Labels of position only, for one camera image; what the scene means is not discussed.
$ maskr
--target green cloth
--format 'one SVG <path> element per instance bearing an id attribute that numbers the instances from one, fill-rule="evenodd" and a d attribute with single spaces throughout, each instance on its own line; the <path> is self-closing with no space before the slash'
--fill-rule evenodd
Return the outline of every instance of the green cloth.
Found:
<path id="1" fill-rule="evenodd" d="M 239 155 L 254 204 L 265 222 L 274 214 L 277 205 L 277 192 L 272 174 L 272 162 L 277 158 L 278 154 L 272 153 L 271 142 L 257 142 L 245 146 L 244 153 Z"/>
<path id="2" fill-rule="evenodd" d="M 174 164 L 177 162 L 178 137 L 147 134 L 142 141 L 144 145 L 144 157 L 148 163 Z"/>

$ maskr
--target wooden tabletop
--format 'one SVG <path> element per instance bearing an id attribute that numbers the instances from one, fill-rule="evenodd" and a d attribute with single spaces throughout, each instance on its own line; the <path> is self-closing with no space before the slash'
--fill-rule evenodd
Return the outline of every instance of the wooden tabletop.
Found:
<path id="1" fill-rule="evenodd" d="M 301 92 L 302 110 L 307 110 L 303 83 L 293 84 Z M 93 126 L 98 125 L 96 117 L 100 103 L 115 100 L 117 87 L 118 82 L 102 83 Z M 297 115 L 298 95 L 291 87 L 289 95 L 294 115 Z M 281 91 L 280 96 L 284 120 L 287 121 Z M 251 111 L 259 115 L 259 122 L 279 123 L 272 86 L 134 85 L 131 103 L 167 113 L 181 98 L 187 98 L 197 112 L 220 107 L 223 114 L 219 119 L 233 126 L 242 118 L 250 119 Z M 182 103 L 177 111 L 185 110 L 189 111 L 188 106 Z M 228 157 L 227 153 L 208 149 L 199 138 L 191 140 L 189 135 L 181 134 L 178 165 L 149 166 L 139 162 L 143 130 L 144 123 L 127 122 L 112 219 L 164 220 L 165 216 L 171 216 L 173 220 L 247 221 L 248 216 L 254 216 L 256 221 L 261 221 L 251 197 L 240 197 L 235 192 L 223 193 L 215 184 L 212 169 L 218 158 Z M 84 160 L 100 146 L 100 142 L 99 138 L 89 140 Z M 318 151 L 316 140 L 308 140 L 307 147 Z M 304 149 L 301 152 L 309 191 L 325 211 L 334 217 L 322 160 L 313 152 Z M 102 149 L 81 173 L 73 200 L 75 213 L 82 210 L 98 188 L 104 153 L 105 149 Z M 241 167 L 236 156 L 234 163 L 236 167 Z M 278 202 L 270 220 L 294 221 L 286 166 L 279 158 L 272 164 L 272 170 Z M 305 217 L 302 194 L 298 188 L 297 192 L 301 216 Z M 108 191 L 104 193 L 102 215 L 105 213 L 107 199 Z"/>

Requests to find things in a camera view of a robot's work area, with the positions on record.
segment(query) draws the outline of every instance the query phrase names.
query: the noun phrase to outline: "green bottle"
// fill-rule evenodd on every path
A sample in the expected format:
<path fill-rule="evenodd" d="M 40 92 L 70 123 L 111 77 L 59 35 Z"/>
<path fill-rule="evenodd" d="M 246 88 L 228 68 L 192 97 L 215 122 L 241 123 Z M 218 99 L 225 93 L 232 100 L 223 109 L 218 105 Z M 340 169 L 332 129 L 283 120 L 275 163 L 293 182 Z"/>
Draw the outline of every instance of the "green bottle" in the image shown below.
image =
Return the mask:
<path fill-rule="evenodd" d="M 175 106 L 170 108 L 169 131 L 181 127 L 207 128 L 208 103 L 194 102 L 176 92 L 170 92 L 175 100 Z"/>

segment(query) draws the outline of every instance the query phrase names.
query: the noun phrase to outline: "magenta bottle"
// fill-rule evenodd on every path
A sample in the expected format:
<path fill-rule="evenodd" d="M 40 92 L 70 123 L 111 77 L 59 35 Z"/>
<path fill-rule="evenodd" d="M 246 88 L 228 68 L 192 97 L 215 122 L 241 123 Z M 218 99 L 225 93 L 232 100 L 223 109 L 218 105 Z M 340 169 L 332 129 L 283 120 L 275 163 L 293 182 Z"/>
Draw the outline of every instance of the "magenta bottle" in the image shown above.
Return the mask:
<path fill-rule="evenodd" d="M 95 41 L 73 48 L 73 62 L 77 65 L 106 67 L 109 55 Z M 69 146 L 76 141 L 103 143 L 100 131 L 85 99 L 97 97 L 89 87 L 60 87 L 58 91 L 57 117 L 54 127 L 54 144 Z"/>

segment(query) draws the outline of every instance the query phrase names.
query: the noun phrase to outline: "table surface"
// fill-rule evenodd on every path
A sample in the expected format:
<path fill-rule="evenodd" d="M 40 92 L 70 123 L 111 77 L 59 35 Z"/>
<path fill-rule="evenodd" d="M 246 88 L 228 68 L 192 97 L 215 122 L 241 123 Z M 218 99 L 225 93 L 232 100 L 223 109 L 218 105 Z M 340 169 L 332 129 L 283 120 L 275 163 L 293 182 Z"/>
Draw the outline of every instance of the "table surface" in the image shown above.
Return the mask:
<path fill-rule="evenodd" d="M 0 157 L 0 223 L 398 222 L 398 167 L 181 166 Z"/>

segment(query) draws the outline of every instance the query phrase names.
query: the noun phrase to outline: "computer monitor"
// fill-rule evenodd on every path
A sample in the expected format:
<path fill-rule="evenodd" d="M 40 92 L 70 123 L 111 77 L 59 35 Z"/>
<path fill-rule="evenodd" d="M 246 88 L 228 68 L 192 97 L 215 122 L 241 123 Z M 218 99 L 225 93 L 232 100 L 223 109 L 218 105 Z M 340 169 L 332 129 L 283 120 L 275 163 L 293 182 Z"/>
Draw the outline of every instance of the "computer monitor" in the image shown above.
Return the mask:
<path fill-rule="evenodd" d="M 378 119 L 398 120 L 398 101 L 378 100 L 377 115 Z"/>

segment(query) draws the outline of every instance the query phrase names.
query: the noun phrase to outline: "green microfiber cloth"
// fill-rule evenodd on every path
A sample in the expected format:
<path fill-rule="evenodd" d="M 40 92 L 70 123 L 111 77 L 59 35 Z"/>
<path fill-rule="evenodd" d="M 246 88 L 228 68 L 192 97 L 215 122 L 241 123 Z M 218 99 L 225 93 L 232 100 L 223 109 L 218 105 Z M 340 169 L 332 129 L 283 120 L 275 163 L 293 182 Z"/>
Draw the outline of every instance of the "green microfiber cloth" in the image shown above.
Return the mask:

=== Task description ===
The string "monitor" appears in how many lines above? Answer with the number only.

=== Answer section ===
2